Una explosión en una fábrica de fuegos artificiales en una provincia del centro de China dejó al menos 26 muertos y 61 heridos, informaron el martes los medios estatales, lo que provocó la paralización de toda la fabricación de fuegos artificiales cerca del lugar.
La explosión se produjo el lunes por la tarde en una fábrica de fuegos artificiales en la ciudad de Changsha, en la provincia de Hunan, según informó la agencia oficial de noticias china Xinhua.
Según el diario estatal China Daily, la planta era operada por Huasheng Fireworks Manufacturing and Display Co. en Liuyang, ciudad a nivel de condado administrada por Changsha, una importante potencia en la fabricación de fuegos artificiales en el país.
El alcalde de Changsha, Chen Bozhang, declaró en una rueda de prensa que la operación de búsqueda y rescate en el lugar de los hechos prácticamente ha concluido, pero que la verificación de las víctimas y su identificación aún están en curso.

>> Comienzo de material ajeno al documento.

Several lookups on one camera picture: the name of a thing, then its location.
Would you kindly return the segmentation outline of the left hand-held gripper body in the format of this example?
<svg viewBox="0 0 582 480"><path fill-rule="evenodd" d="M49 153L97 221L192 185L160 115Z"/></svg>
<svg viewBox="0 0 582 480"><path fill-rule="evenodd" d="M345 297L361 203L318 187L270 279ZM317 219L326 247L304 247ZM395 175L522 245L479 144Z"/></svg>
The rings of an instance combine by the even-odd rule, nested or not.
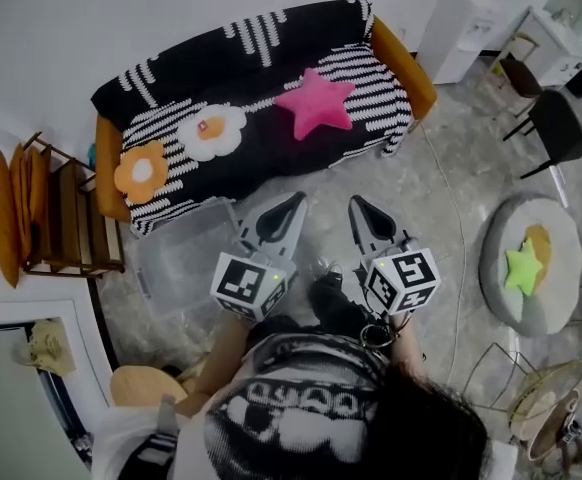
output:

Chen afirmó que el gobierno local expresó sus condolencias a las víctimas y pidió disculpas a la sociedad, incluyendo a las familias y a los heridos.
Ding Weiming, secretario del partido en la Oficina de Gestión de Emergencias de Changsha, declaró que en el lugar había una gran cantidad de productos o productos semielaborados que se incendiaron, provocando explosiones continuas y esporádicas.
Según explicó, las grandes cantidades de pólvora almacenadas en el almacén también ponían en peligro la seguridad de los equipos de rescate, mientras que el derrumbe de muros, columnas y el techo en la zona de la fábrica creó ruinas, con personas atrapadas y rutas bloqueadas.
Las imágenes aéreas difundidas el martes por la cadena estatal CCTV mostraron columnas de humo blanco elevándose en ciertas zonas del lugar, con instalaciones derrumbadas o dañadas.